START AVAILABLE DATA

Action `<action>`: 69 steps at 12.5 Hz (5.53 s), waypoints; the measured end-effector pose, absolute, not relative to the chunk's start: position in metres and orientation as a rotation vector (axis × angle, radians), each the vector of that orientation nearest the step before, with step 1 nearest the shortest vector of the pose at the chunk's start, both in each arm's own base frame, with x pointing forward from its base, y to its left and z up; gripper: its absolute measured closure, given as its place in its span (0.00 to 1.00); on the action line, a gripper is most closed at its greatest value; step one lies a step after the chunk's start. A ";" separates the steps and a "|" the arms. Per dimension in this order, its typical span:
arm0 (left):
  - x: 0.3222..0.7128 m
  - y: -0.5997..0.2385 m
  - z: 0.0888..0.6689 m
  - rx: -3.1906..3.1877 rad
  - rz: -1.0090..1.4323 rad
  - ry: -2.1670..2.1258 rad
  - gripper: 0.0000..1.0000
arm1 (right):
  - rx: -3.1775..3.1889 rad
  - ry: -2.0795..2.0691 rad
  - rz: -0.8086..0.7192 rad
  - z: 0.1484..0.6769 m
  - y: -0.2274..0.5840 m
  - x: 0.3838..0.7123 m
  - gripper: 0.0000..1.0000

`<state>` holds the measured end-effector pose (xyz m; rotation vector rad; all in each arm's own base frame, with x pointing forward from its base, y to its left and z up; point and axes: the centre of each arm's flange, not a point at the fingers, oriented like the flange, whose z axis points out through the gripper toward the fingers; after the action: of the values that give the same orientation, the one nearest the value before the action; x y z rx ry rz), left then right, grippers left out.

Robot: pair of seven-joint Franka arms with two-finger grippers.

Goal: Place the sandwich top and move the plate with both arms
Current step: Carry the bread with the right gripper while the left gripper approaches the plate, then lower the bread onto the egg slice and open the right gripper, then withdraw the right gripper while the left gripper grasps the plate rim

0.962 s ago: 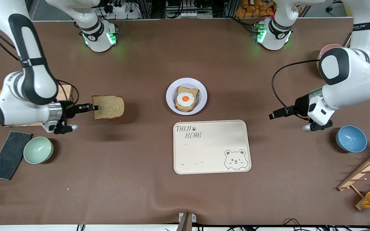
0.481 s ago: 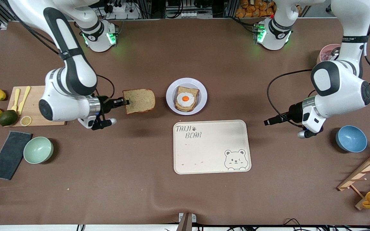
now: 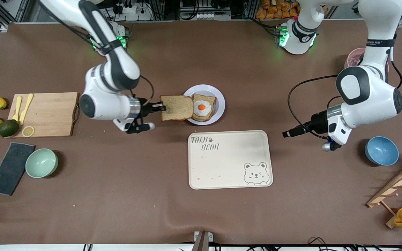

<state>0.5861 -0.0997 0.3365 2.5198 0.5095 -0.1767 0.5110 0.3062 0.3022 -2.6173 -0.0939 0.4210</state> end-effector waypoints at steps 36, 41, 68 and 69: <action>0.481 -0.201 0.258 1.995 -0.115 0.265 0.00 | -2.686 0.289 0.528 0.296 0.292 0.524 0.00; 0.472 -0.206 0.236 1.982 -0.115 0.250 0.00 | -2.802 0.303 0.610 0.370 0.190 0.577 0.00; 0.393 -0.273 0.094 1.907 -0.024 0.030 0.34 | -2.978 -0.095 0.351 0.529 -0.062 0.624 0.00; 0.392 -0.274 0.093 1.907 -0.026 0.027 0.37 | -2.978 -0.074 0.343 0.549 -0.054 0.617 0.00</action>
<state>0.3923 -0.2744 0.0934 1.9066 0.0272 -0.0259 0.6168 -0.0535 0.5494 -2.9777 -0.0736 0.3430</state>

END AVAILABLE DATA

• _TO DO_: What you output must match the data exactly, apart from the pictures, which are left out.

• _TASK SOLUTION_:
Action `<action>`: 69 steps at 12.5 Hz (5.53 s), waypoints; the measured end-effector pose, absolute, not relative to the chunk's start: position in metres and orientation as a rotation vector (axis × angle, radians), each the vector of that orientation nearest the step before, with step 1 nearest the shortest vector of the pose at the chunk's start, both in each arm's own base frame, with x pointing forward from its base, y to its left and z up; gripper: its absolute measured closure, given as its place in its span (0.00 to 1.00); on the action line, a gripper is most closed at its greatest value; step one lies a step after the chunk's start. A ";" separates the steps and a "|" the arms. Per dimension in this order, its typical span:
arm0 (left):
  - x: 0.3222..0.7128 m
  - y: -0.5997..0.2385 m
  - z: 0.0888..0.6689 m
  - rx: -3.1906..3.1877 rad
  - rz: -1.0090..1.4323 rad
  - ry: -2.1670..2.1258 rad
  - gripper: 0.0000..1.0000
arm1 (right):
  - rx: -3.1775..3.1889 rad
  - ry: -2.0795..2.0691 rad
  - rz: -0.8086..0.7192 rad
  - z: 0.1484..0.6769 m
  - y: -0.2274..0.5840 m
  - x: 0.3838..0.7123 m
  - gripper: 0.0000..1.0000

`<state>` holds the measured end-effector pose (xyz m; rotation vector rad; all in each arm's own base frame, with x pointing forward from its base, y to its left and z up; point and axes: the centre of each arm's flange, not a point at the fingers, oriented like the flange, whose z axis points out through the gripper toward the fingers; after the action: of the values that give the same orientation, the one nearest the value before the action; x y z rx ry rz), left then right, grippers left out.

Robot: pair of seven-joint Franka arms with two-finger grippers.

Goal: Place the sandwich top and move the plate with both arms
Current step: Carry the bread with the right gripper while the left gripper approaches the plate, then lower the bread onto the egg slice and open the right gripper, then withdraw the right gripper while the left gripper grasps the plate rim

0.962 s ago: 
0.481 s ago: 
now: 

<state>0.5861 -0.0997 0.3365 2.5198 0.5095 -0.1767 0.5110 0.3062 0.3022 -2.6173 -0.0939 0.4210</state> end-effector waypoints at steps 36, 41, 68 and 69: <action>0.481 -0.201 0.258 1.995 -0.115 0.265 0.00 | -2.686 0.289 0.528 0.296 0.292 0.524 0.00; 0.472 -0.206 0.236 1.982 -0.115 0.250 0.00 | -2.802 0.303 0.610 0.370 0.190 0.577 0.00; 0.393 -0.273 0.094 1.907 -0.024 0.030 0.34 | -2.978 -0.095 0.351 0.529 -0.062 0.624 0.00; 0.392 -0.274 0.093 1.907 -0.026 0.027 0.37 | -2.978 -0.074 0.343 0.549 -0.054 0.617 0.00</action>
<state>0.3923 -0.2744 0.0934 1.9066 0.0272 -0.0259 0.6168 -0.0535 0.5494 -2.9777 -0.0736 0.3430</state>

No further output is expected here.